The book follows two teams of “ghost-hunters”. The first is the Carnacki Institute, the good guys. There team consists of JC Chance (a prodigy hunter), Melody Chambers (a woman very focused on her technology) and Happy Jack Palmer (a pill popping telepath). The second team are the Crowley Project (The evil team); this team features a La Femme Nakita kind of telepath and a psychotic surgeon. JC’s team are called on to help solve a problem in London’s Underground. The trains down there have gone wrong and are eating people. When JC and team arrive they find that something more evil than they could imaging has taken root. The Crowley Project is also there to try and harness the evil for their own purposes.

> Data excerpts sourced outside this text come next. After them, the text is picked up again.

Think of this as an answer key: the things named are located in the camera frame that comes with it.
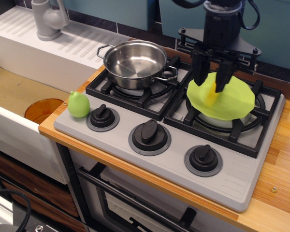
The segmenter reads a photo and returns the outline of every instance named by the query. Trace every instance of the knob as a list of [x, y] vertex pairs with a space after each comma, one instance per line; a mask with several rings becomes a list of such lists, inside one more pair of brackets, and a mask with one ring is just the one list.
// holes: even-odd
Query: knob
[[90, 115], [90, 123], [98, 128], [105, 128], [115, 121], [115, 115], [112, 110], [102, 104], [99, 108], [95, 109]]
[[201, 172], [209, 172], [218, 165], [217, 154], [210, 145], [195, 148], [189, 161], [193, 168]]
[[135, 129], [132, 135], [134, 145], [144, 151], [156, 151], [162, 148], [168, 140], [165, 129], [151, 119]]

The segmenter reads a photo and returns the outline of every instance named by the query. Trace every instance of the yellow-green cloth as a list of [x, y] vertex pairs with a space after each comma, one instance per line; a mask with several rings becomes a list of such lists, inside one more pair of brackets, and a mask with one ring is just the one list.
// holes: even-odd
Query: yellow-green cloth
[[208, 74], [200, 86], [192, 80], [187, 89], [191, 105], [208, 117], [220, 120], [243, 118], [255, 107], [255, 95], [250, 87], [232, 76], [221, 93], [215, 93], [216, 72]]

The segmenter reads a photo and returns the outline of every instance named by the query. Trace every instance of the oven window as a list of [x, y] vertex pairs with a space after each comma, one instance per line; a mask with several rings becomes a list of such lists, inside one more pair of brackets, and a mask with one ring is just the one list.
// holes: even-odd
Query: oven window
[[104, 216], [124, 231], [170, 232], [171, 230], [148, 215], [124, 203], [113, 195], [98, 189]]

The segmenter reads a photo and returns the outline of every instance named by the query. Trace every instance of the saucepan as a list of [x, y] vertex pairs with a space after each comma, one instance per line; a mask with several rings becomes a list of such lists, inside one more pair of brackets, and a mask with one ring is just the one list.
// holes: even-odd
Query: saucepan
[[[111, 48], [104, 56], [102, 48]], [[133, 40], [99, 47], [97, 56], [103, 59], [109, 79], [125, 89], [145, 89], [157, 81], [177, 78], [177, 68], [166, 65], [167, 55], [159, 45], [142, 40]]]

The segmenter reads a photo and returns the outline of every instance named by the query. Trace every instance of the gas stove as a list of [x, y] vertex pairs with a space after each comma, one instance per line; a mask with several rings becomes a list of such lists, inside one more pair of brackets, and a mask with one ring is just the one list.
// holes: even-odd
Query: gas stove
[[[131, 93], [121, 89], [118, 92], [108, 82], [107, 73], [102, 72], [83, 93], [90, 102], [89, 115], [74, 118], [66, 109], [56, 119], [54, 127], [243, 212], [250, 202], [285, 98], [280, 91], [264, 87], [259, 81], [248, 83], [259, 96], [252, 116], [242, 125], [233, 122], [237, 129], [228, 125], [207, 128], [206, 120], [196, 114], [186, 100], [187, 84], [192, 79], [190, 65], [177, 61], [176, 66], [178, 83], [163, 83], [165, 87], [162, 89], [171, 86], [170, 90], [157, 97], [146, 97], [144, 102], [142, 97], [146, 95], [146, 90]], [[155, 87], [150, 92], [150, 96], [154, 95]], [[101, 112], [107, 118], [115, 118], [106, 123], [105, 129], [97, 129], [95, 125]], [[201, 162], [199, 170], [194, 170], [196, 159]], [[213, 160], [215, 164], [207, 165], [208, 160]]]

Let’s start with what I liked. Green does a great job with imagery and comes up with a lot of interesting and creative ideas. He’s not afraid to delve deep in the macabre and that makes things entertaining. This book was a bit creepy and horrific, but never went into that “too scary to read” region for me. Overall I liked the general idea of the characters and how the Carnacki Institute team was full of “good guys” with some bad vices. This series is a good idea and this book an interesting start.
Unfortunately this book really fell flat in a couple places for me. The characters are overly characterized and come off as clownish at times, which makes it hard to take the story seriously. The dialogue between them occasionally gets campy to the point of painfulness. There were a few times I wished one of the good guys would get eaten. It also drove me nuts that JC Chance fell in love at first sight with that ghost lady. It happened so suddenly and was so improbable that it was irritating; then to have his love for this ghost drive so much of the plot…well it pretty much drove me nuts.
Overall this was not one of Green’s best works. I would start with the Nightside series and then move on to the Secret Histories series before reading this one. That being said Green does set-up an interesting idea, world and characters in this book…the characters were just a bit too campy to pull it off. I will probably read the next book in the series just because I found some of the things Green did in this book intriguing. I am hoping that the next book does a better job with the characters and has a more believable plot.